Finn: Jake, why can your body do all of those magical things? Jake: What do you mean? Finn: Oh never mind. And they both proceeded to enjoy a delicious breakfast.

How do you make a clown stop laughing? Hit him in the face with an ax.

Q:What happened after the snake tricked Adam and Eve into eating fruit from the tree of wisdom? A: Nothing, but the three of knowledge was a whole other story though. Moral Man.

What's green and has wheels? Grass I lied about the wheels

What's worse than smelly feet? Smelly hands.

An alien spacecraft picks up human transmissions from Earth. They continue on in silence and disgust.

why can't johnny compete in the track race? because he has no feet.

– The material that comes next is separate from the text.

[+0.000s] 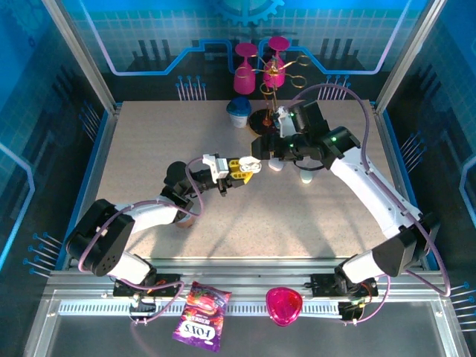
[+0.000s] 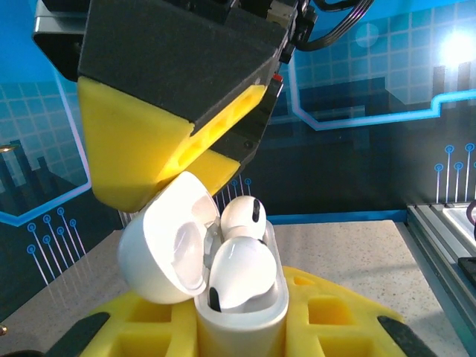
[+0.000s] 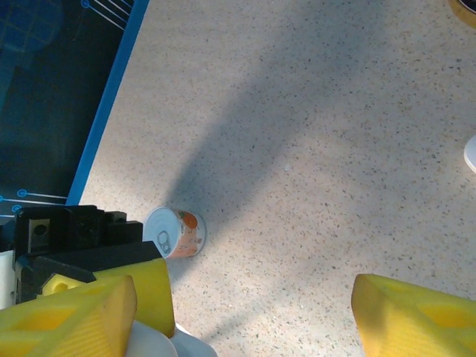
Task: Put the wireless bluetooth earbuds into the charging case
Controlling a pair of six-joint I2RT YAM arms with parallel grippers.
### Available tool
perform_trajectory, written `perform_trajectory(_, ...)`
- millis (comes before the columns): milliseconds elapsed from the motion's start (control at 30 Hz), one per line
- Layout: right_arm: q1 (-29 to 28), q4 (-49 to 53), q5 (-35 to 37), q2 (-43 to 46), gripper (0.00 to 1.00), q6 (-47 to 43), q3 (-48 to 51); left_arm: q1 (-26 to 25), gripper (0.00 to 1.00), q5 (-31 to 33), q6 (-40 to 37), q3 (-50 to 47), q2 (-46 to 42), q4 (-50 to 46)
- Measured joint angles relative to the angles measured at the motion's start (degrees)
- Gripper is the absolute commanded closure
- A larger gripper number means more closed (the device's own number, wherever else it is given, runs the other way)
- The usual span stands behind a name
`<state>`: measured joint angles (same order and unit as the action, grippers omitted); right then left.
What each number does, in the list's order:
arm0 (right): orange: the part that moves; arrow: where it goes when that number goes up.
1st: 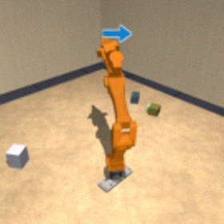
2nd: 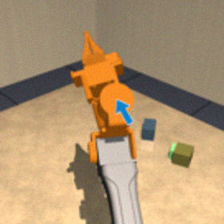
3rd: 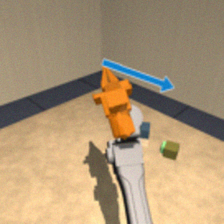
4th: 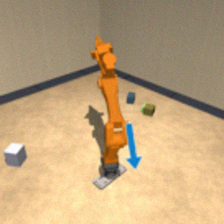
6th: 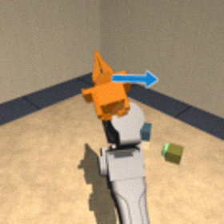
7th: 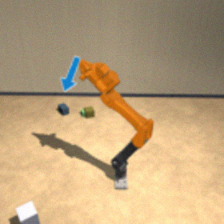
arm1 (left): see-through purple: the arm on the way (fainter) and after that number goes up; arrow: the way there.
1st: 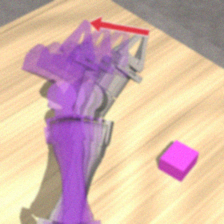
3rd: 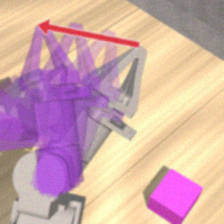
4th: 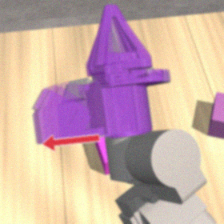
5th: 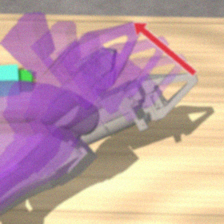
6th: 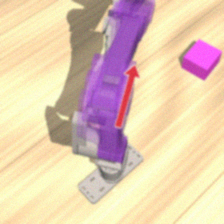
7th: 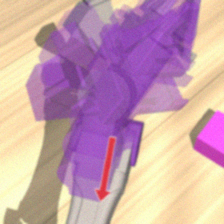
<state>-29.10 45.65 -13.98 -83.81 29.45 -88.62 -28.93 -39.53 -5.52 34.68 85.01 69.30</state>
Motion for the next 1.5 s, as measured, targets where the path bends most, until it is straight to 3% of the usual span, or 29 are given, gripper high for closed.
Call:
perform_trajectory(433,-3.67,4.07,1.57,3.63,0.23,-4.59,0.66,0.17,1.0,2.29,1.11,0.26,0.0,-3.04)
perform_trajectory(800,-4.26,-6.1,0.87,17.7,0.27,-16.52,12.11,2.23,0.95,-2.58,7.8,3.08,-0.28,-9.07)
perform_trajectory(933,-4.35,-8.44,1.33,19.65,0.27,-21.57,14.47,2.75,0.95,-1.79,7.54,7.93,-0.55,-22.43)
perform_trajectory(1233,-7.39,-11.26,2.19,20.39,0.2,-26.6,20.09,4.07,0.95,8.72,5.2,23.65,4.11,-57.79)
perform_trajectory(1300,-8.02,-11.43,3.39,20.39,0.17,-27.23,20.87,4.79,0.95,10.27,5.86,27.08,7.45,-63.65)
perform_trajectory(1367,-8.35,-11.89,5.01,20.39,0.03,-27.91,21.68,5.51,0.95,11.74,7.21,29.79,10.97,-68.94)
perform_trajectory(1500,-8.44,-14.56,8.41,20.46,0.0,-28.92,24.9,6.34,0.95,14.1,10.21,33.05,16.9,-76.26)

Bugsys back back back again with a brand new track cumming on megs back back back with a new boxing cap cap cap, stealing millions from banks having a wank coz hes a lanky cockney mong

What's worse than seeing Charlie sheen in a Turkish bath house? Watching the direct tv commercial for the 100th time today

golf is so gay i mean look at what they name the different clubs 3 wood 4 wood 5 wood 6 wood just give it a beat and you got a catchy song

What does a homeless man get for Christmas? A gun to kill himself with

Why did the penis cross the road? Because a man was humping the chicken

how many people does it take to change a light bulb....... none..................its stilll bright

Why do things made by Glen taste so good? Because he has mastered the cream

Why did the girl go to Jupiter? To get more stupider

why did the monkey fall? he got hit by a train

Q. What do you call a blonde in a library? A. Lost.

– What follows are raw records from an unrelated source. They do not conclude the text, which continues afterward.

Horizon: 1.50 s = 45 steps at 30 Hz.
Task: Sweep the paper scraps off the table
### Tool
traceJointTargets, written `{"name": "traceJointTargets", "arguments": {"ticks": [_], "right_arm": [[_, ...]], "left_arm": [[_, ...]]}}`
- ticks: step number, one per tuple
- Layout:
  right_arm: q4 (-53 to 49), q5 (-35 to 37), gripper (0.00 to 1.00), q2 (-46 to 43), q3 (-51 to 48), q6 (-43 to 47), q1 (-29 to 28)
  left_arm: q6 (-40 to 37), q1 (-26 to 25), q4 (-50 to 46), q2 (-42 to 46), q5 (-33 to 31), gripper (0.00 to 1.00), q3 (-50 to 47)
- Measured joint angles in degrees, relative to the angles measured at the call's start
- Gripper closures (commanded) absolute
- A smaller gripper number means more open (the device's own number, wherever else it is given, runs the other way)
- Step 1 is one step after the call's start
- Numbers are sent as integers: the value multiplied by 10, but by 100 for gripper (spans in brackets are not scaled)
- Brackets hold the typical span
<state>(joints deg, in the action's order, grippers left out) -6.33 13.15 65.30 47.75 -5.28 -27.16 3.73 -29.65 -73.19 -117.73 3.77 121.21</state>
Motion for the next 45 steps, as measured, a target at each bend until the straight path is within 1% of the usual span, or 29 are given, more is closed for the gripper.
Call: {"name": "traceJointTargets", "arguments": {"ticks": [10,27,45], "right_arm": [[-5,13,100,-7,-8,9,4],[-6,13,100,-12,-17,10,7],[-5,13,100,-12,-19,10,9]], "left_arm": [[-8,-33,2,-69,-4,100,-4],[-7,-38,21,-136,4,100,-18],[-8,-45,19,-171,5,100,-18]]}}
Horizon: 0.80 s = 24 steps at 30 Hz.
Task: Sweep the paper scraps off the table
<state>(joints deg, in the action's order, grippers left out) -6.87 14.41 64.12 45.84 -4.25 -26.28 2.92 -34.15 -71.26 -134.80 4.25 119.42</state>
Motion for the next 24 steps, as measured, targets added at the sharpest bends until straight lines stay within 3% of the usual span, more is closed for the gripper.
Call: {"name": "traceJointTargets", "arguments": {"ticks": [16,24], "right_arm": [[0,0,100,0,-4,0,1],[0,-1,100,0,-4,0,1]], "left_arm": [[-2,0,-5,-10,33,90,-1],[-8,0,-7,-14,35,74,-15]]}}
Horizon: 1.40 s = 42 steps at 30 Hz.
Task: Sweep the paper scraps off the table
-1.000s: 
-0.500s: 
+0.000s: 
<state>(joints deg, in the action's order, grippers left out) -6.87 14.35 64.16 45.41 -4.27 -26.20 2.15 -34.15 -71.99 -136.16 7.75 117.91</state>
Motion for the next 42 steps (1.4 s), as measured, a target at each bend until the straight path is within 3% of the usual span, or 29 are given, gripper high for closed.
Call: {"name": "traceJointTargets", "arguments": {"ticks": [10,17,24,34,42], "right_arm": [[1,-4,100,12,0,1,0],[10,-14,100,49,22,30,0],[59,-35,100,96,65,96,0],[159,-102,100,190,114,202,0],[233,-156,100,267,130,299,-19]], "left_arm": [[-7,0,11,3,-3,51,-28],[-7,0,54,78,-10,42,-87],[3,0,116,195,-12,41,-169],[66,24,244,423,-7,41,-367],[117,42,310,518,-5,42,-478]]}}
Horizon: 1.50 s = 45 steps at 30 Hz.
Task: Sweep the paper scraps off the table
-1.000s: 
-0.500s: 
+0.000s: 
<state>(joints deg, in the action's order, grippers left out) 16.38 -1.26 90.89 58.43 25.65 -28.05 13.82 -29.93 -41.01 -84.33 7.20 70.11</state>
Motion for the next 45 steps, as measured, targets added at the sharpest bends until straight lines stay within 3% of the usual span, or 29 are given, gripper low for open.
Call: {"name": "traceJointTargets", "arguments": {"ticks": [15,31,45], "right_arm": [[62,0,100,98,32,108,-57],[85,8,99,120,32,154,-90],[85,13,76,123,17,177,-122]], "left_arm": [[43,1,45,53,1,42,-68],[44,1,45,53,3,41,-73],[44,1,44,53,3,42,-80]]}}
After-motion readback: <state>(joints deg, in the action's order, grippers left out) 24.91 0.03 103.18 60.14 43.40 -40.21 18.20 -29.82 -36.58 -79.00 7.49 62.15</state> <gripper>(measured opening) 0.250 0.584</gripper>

what would u di if u were having anal sex with a black guy and his dick was soooo bi that ir rippped ur asshole? staple it back together

Anti Joke

What are Antijokes? Anti Jokes (or Anti Humor) is a type of comedy in which the uses is set up to expect a typical joke setup however the joke ends with such anticlimax that it becomes funny in its own right. The lack of punchline is the punchline.

Our Updated iOS App!

We've just released huge update to the iOS app! Now, access all your favorite text and photo sites like Anti-Joke, DIYLOL! A few things didn't make the original cut (like comments) but they'll be back soon. Best of all, the app is now FREE! Get it here.

The Anti Joke Book


NEW ANTI-JOKE BOOK!  Now that we've resolved the printing issues with our publisher, check out the BRAND SPANKING NEW Anti-Joke Book!

MOAR??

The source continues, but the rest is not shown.